Rząd nie chciał się też odnieść do propozycji złożonej przez pracodawców, którzy chcieli, by brakujące do porozumienia między rządem i nauczycielami 2-3 mld zł wziąć z Funduszu Pracy.

– Mam apel do strony rządowej. Jeszcze nieraz siądziemy do rozmów. Starajmy się unikać dyskredytowania partnera i odwoływania się do moich rzekomych kontaktów z Grzegorzem Schetyną. Postęp polega na tym, że już nie jesteśmy przybudówką SLD, ale PO. Bo to nie tylko jest testowanie partnera, ale jest po prostu niegrzeczne i nieprawdziwe – ocenił prezes ZNP. – To porozumienie z „Solidarności” wydaje się największym problemem i kluczem do dalszej dyskusji o wzroście wynagrodzeń – dodał.

ZNP tymczasem zaproponował, by do negocjacji włączyli się zewnętrzni mediatorzy. Według Sławomira Broniarza, tego zadania mogliby się podjąć znani i cenieni pedagodzy: prof. Bogusław Śliwerski z Akademii Pedagogiki Specjalnej w Warszawie i prof. Marek Konopczyński z Uniwersytetu w Białymstoku.

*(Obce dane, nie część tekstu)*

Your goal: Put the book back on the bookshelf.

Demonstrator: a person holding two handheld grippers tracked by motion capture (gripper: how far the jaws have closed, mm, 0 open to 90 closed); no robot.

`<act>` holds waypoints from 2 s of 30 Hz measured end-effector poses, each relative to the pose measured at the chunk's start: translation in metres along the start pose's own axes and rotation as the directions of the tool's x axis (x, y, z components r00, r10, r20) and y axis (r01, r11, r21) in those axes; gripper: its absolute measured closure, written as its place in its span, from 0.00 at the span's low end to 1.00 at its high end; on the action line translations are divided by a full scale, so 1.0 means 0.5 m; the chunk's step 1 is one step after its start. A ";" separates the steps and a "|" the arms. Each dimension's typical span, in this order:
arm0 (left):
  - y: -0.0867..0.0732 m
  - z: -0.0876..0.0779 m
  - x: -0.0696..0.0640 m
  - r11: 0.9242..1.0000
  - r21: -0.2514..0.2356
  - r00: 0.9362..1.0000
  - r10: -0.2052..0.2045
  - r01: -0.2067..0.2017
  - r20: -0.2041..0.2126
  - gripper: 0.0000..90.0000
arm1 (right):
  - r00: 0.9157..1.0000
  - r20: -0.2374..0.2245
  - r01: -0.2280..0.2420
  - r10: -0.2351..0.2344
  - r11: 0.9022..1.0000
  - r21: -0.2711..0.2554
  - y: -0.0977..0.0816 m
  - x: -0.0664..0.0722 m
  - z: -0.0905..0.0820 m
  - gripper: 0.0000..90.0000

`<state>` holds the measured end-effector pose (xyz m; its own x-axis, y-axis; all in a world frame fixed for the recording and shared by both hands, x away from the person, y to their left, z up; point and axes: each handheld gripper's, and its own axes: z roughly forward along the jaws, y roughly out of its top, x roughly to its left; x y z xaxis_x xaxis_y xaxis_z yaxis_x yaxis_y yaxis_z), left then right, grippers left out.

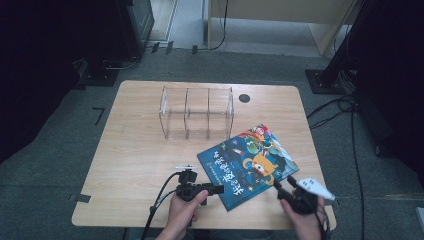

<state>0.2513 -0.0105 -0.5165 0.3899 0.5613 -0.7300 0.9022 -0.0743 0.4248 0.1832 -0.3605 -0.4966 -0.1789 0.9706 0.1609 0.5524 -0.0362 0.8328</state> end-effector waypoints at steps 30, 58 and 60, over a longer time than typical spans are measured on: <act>0.007 -0.040 0.035 0.996 -0.094 0.997 0.002 -0.009 -0.075 0.37 | 0.969 -0.109 -0.199 0.223 0.960 0.195 0.014 -0.124 0.068 0.71; 0.009 -0.055 0.043 0.987 -0.157 0.987 0.014 -0.040 -0.163 0.38 | 0.917 -0.203 -0.303 0.342 0.932 0.200 0.022 -0.127 0.105 0.76; 0.009 -0.054 0.041 0.986 -0.157 0.985 0.020 -0.047 -0.172 0.37 | 0.916 -0.199 -0.319 0.349 0.932 0.171 0.020 -0.125 0.114 0.74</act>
<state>0.2583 0.0229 -0.5152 0.3702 0.6930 -0.6186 0.8426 0.0299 0.5377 0.2461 -0.4080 -0.5285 -0.1326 0.8289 0.5435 0.7112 -0.3023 0.6346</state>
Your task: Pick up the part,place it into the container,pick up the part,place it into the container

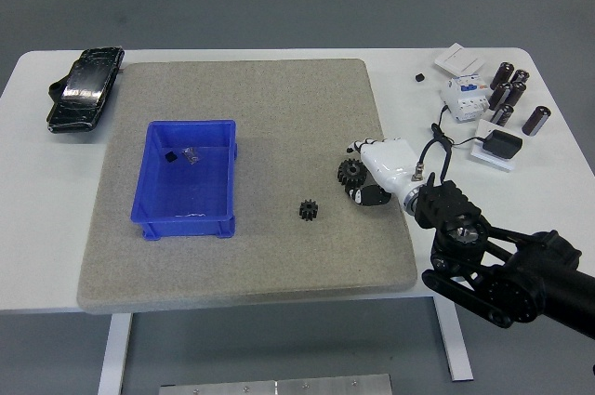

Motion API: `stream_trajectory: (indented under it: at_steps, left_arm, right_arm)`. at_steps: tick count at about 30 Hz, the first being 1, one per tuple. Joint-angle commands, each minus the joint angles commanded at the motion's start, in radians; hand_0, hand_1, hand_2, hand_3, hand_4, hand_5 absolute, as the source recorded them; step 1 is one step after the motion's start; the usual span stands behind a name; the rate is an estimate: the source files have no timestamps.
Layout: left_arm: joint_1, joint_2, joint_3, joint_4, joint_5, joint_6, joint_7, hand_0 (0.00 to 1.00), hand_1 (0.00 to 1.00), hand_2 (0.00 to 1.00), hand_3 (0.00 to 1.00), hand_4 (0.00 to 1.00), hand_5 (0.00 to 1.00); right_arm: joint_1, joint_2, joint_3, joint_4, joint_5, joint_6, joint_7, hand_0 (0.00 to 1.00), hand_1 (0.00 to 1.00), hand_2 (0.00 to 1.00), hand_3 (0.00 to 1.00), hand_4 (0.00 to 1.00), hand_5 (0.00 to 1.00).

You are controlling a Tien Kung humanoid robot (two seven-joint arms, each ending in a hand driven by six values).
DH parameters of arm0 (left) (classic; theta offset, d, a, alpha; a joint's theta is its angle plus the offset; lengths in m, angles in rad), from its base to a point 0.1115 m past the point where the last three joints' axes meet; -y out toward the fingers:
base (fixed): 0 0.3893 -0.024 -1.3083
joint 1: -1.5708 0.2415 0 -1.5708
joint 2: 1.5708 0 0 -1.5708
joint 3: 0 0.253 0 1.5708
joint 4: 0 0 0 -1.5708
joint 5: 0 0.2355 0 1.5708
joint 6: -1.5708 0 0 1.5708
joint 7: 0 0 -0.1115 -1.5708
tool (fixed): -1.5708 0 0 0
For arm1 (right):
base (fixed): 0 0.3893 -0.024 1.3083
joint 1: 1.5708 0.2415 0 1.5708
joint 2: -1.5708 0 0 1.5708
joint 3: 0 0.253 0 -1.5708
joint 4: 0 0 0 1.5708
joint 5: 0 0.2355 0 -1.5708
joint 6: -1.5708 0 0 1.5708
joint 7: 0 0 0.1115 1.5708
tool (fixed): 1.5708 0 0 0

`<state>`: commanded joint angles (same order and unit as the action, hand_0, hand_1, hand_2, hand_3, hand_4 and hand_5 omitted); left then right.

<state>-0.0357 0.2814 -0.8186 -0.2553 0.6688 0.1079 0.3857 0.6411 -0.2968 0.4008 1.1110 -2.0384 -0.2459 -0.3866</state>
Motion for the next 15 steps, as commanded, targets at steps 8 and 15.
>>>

Rząd odrzucił jednak propozycję zewnętrznych mediatorów.

Nie wyznaczono kolejnej daty ewentualnych rozmów. – Jesteśmy otwarci na dalsze negocjacje. Mam wrażenie, że strona rządowa jest tak usztywniona w swoim przekazie, że jest tu mała przestrzeń do negocjacji. Wzrost pensum o 2 godziny wynika z ad hoc, przygotowanego doraźnie, na kolanie projektu – podkreślił prezes ZNP.

Dorota Gardias, przewodnicząca RDS: – Zaproponowaliśmy, żeby Okrągły Stół odbywał się w ramach Rady Dialogu Społecznego. Nieważne w jakim budynku. Rozmawiałam z prezydentem Andrzejem Dudą, by to się odbyło w RDS. To jest jedyne narzędzie w demokratycznym państwie. We wtorek spotykamy się w ramach Prezydium RDS. Jak i czy będzie wyglądał „okrągły stół”, przedstawimy dopiero 23 kwietnia.

– Rozmowa w ramach „okrągłego stołu” jest ciekawa i na pewno interesująca intelektualnie, ale to nie rozwiązuje problemu, który nas tu przywiódł. Strajk trwa jedenasty dzień. To świadczy o totalnym ignorowaniu podstawowych problemów przez stronę rządową. Jeżeli w kraju trwa strajk potężnej grupy społecznej i rząd przez tydzień nie jest zainteresowany rozmowami, nawet nocnymi, to świadczy o tym, że w „słupkach” sondażowych mu wyszło, że może ze spokojem sobie przeczekać, a reszta niech się martwi. Takie podejście władz kraju jest skandaliczne – ocenił Sławomir Wittkowicz. – Rząd jest zakładnikiem porozumienia, które podpisał z jedną z central – dodał.

– Strajk nadal trwa – podsumował Sławomir Broniarz.